At my school they don't fail people easily (you REALLY have to do poorly), but they have no problem doling out the C's or D's.
 
Average on my analytical chemistry final 3 semesters ago was a 40. I got a 67 and the 2nd highest grade in the class.

Choo choo
 
I've taken all the prereqs except the second semester of physics and I've taken basic science and math courses at two different colleges and in no class have I seen 50% of the students failing. You don't need to fail someone to weed them out. Perhaps this has to do with the quality of the students, I don't know, but that sounds insane to me. What type of school do you go to?

3rd or 4th largest (i think) state school in texas, around 30k students i think. UNT

He was a good professor too, Chair of chemistry actually. O chem II is alot different, we have alot of high grades and no curves (he doesnt give any).
 
My calc IV class (that I failed) had an average of 61 for the midterm and 51 for the final. There were only 16 people in the class, but 9 failed. I'm not making excuses, as I should have put in the work and I didn't, but that was a harsh grade, without a curve.

I've never had an actual curve more than 5 points.
 
Well its crazy how it was a multiple choice test with less than a 25% average.
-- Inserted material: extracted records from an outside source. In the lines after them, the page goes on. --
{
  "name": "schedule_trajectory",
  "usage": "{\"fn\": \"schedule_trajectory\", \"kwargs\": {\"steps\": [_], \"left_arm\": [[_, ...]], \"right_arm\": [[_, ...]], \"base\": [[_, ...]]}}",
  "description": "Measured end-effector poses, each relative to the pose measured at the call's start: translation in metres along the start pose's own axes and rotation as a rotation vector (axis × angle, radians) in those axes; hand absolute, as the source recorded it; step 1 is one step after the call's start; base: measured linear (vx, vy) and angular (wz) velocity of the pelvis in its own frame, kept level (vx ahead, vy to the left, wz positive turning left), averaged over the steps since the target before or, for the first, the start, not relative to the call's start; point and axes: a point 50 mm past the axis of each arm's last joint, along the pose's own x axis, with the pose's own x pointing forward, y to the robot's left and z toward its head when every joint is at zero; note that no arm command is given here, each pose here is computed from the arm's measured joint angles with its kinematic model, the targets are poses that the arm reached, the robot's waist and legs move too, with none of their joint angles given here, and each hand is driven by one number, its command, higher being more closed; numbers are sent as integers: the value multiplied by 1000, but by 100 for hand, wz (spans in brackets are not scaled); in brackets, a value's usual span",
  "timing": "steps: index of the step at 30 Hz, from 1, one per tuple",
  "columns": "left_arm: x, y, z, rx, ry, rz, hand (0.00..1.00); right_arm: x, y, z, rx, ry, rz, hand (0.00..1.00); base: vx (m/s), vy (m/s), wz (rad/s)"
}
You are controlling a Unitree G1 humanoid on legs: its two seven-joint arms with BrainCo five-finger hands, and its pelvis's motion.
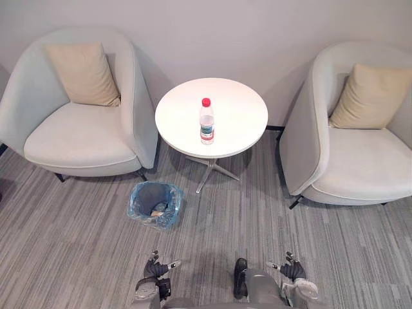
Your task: Gather rubbish on tea table into small bin, then transfer packed bag to large trash can.
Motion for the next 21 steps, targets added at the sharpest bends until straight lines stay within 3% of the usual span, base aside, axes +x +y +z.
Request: {"fn": "schedule_trajectory", "kwargs": {"steps": [5,21], "left_arm": [[0,-1,5,-17,-22,0,0],[0,4,0,72,-5,-32,0]], "right_arm": [[2,-3,6,24,-15,-11,0],[-1,3,-4,-16,12,16,0]], "base": [[218,-72,-4],[255,129,0]]}}
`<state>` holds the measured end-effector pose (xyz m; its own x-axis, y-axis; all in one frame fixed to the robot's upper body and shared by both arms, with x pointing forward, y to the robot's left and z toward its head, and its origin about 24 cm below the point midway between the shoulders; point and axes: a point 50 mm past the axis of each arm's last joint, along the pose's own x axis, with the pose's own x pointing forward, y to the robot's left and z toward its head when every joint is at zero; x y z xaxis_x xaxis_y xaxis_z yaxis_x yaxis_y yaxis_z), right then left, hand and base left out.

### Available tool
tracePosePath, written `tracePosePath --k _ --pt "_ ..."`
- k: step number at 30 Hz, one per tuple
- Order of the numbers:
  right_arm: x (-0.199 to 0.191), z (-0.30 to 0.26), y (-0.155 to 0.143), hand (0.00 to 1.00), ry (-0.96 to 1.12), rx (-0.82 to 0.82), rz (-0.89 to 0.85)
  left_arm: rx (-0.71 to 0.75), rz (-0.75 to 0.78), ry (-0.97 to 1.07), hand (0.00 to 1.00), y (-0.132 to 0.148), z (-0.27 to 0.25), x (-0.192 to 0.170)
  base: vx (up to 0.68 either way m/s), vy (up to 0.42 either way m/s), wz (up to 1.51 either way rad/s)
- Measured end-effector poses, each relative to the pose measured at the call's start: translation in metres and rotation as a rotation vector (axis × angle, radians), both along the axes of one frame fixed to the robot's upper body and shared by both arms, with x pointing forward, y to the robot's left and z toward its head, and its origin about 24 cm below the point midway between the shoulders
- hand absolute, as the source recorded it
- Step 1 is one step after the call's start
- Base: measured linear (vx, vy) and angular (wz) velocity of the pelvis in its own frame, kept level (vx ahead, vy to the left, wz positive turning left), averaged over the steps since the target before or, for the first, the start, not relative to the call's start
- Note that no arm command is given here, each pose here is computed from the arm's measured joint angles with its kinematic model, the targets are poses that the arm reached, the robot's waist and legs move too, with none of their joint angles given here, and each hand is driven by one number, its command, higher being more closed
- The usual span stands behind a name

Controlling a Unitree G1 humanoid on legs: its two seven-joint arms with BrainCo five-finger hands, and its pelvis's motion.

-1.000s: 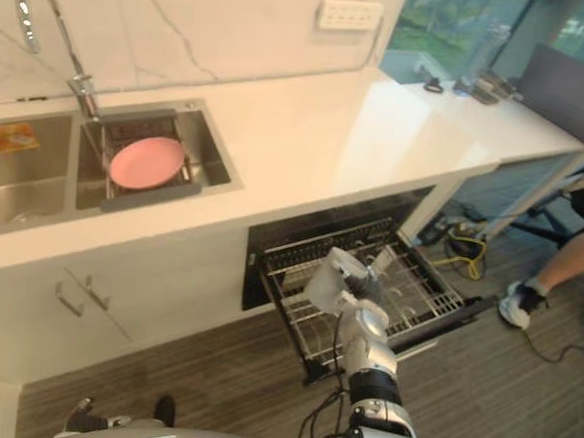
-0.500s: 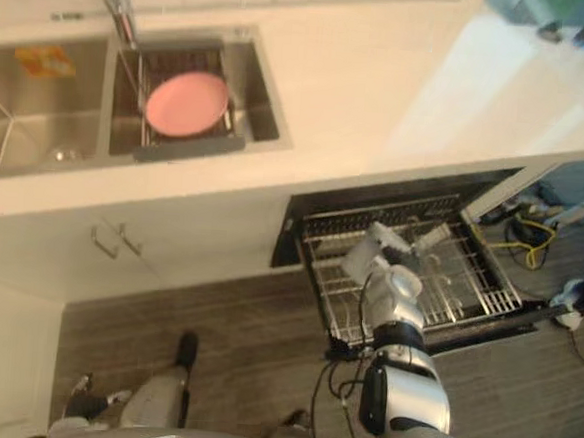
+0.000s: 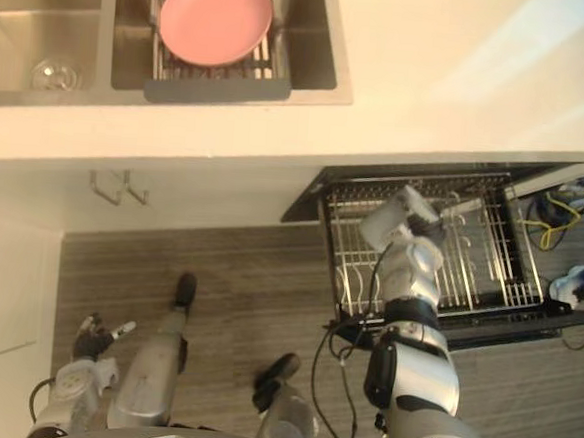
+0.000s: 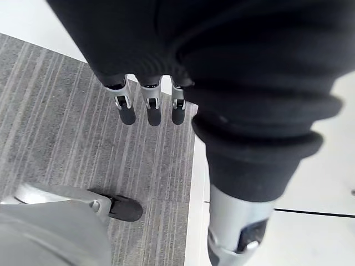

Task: Walk over to the sink, pick up the cup, carry it to the dishwasher, place the cup inside the dishwasher, then close the dishwasher door

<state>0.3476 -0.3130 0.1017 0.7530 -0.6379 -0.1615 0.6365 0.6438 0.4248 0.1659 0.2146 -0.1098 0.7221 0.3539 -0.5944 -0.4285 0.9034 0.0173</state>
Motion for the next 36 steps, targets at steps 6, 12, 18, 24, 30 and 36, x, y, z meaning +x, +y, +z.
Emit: tracePosePath --k 6,12,18,24,30,36 --pt "0.005 0.019 -0.012 1.0 0.027 -0.042 -0.036 -0.005 -0.036 -0.049 0.0 -0.006 0.006 0.008 0.01 0.03 0.15" --pt "0.015 0.049 -0.019 1.0 0.039 -0.082 -0.05 -0.016 -0.108 -0.109 0.0 -0.021 0.013 0.023 -0.06 0.006 -0.01" --pt "0.013 0.049 -0.03 1.0 0.113 -0.082 -0.075 -0.048 -0.119 -0.146 0.0 -0.029 0.016 0.027 -0.01 -0.002 0.01" --pt "0.01 0.048 -0.037 1.0 0.147 -0.093 -0.086 -0.109 -0.158 -0.197 0.0 -0.043 0.021 0.032 -0.01 -0.003 -0.02" --pt "0.012 0.054 -0.038 1.0 0.155 -0.127 -0.086 -0.11 -0.203 -0.212 0.0 -0.052 0.023 0.033 0.0 0.0 0.0" --pt "0.015 0.08 -0.041 1.0 0.09 -0.197 -0.098 -0.112 -0.242 -0.229 0.0 -0.059 0.026 0.037 0.0 0.0 0.0"
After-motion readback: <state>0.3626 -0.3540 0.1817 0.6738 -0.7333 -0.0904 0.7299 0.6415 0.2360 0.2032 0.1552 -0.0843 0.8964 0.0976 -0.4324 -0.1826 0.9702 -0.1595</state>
I'm pretty sure there were at least six options per question (which is actually not the worst I've seen--some engineering exams gave choices a through l)
 
I have class and ridiculous curves. I have a long tail too.
 
A 45% was a "C" in both my organic classes.

Since I had already been accepted to med school before ever taking either organic class, it made for a pretty relaxing two trimesters when all I had to do was pass and pretty much just throw down some structure diagrams on the test.
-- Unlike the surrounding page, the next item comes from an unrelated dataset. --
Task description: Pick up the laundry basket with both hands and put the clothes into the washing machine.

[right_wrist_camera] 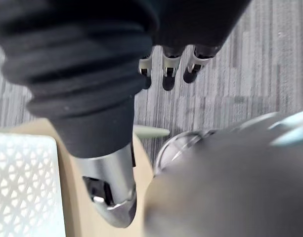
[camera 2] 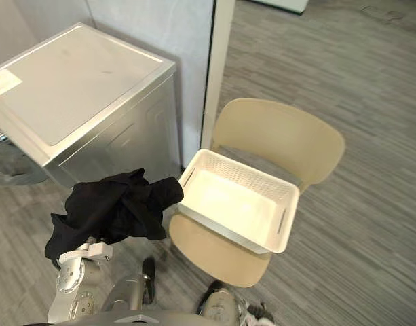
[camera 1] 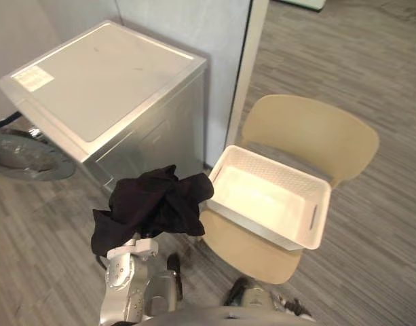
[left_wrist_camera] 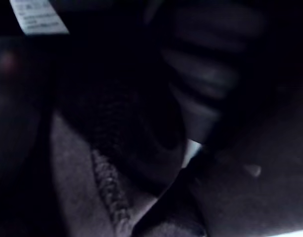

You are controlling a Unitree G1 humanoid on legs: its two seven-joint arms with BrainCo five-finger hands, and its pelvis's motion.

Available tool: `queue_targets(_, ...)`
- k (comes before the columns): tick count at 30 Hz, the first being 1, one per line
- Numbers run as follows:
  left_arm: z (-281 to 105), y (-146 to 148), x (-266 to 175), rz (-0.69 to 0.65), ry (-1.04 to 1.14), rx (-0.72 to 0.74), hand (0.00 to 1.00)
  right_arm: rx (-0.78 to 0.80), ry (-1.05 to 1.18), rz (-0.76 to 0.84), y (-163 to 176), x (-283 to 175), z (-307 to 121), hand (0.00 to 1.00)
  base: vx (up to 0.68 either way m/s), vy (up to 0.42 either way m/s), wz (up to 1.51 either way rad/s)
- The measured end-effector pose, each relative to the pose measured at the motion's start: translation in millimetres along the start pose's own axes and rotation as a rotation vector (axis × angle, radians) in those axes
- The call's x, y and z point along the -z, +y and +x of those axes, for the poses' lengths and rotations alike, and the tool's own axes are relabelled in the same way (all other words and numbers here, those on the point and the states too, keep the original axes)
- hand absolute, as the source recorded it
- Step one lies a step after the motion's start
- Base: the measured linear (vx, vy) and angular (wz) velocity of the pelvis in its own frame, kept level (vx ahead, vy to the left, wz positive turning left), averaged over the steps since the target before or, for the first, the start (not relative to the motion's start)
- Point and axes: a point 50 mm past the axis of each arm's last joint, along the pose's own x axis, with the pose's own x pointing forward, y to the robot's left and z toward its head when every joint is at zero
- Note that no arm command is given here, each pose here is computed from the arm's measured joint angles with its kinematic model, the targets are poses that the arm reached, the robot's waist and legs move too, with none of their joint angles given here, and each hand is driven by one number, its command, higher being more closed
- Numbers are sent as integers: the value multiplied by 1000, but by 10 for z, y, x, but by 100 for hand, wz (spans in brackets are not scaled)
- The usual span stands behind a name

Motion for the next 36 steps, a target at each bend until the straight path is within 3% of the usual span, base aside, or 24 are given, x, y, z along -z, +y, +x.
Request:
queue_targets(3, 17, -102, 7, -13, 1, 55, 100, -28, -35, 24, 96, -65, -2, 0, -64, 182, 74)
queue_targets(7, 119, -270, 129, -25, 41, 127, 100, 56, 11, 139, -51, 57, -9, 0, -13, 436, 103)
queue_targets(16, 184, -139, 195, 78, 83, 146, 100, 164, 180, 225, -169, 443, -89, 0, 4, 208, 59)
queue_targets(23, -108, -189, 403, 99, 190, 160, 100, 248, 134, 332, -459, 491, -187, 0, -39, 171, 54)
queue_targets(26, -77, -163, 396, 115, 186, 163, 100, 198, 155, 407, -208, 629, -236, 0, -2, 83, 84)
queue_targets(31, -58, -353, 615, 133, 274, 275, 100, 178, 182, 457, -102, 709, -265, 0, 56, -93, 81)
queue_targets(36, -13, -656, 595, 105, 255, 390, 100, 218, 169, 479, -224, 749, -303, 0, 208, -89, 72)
Of course, learning organic on my own for the MCAT took a little bit of extra work.😉
 
My Physics I class had a really insane curve.

The professor would take the square root of your test grade, then multiply by 10. Then at the end of the semester she did the same thing for the final grade. So a 49 would result in a 70, then an 80-something at the end of the semester.
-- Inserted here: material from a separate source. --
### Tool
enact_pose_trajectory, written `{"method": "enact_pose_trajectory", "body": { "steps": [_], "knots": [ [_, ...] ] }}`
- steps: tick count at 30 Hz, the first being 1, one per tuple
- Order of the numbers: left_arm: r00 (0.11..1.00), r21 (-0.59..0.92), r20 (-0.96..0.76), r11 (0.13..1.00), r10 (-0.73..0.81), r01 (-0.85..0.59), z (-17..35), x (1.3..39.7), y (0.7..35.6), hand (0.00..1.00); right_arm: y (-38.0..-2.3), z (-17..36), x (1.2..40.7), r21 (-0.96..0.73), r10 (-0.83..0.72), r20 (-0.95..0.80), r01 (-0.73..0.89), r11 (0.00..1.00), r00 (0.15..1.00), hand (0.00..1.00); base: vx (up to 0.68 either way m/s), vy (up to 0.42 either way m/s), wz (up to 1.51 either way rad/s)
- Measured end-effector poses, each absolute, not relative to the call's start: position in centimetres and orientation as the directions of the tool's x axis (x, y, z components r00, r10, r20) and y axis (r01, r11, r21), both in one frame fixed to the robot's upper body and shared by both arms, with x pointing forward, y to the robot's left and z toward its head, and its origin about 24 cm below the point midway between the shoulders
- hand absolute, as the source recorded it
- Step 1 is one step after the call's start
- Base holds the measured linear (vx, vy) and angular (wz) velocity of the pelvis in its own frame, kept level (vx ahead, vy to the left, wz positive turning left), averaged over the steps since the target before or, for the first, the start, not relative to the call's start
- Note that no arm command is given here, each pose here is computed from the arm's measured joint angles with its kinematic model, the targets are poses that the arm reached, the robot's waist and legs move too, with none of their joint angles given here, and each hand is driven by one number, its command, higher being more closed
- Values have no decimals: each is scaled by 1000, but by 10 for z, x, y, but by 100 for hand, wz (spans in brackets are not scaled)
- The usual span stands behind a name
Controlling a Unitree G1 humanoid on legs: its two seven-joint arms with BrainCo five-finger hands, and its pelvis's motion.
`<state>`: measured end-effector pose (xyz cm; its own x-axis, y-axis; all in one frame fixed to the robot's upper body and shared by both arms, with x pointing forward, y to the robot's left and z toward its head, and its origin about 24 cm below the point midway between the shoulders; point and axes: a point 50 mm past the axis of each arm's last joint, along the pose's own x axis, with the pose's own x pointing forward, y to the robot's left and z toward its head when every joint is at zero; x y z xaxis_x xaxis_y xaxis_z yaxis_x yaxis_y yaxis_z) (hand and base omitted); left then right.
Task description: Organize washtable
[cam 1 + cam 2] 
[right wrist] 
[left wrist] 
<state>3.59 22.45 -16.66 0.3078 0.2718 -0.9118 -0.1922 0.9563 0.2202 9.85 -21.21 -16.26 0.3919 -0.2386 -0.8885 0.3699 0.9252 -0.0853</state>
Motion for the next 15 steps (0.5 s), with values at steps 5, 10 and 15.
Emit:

Her tests were WAY unfair. At one test review session, it took the physics graduate student 45 minutes to work ONE problem from our test. Not figure it out. Not explain it. 45 minutes to WORK it. We had 50 minutes and 10 problems.

She was also a horrible teacher...among the worst I've ever had.
 
So I just got my genetics exam grade back, and let's say that I didn't do too well... but there was a big curve, not big, huge!!! The average was in the upper 50's. The lowest number grade you could get for the C was a 35! I was really surprised. I wanted to know if anyone else experienced ridiculous curves. Not only that, but do you think that the professor would change the way he writes his exams because of the low average/huge curve.

Any input would be great.

Thanks!

Yes. I had genetics with Nesbitt at UCSD and she curved. The average for the second exam was thirty-something. I got an A on the exam with a forty-something! She did not change her style at all. Went through the whole quarter like that. If the class is curved, there is no real point to change the test difficulty level, because you would still get a normal grade distribution anyway. Take comfort though. You could still get an A with a curve like that.
 
Is there a way to calculate the greatest possible STDEV for a range of scores and a population of students? Where is maxprime when you need him... Who curves the mean to 20 below an F anyway? Obviously bs.

Here he comes to wreck the day! 🙂

I'm rusty on stats formulas (it's sad, I know - but use it or lose it). But, off the top of my head, you could definitely maximize the least squares fit instead of minimizing it - of course, that'd be called something crazy like a "most squares fit". I'm willing to bet that there is someone that has proven an actual term for the maximum stdev of a non-parametric population, I just don't know what it is.

In my experience, math profs love lower scores because they don't lose any data by truncating the data at 100.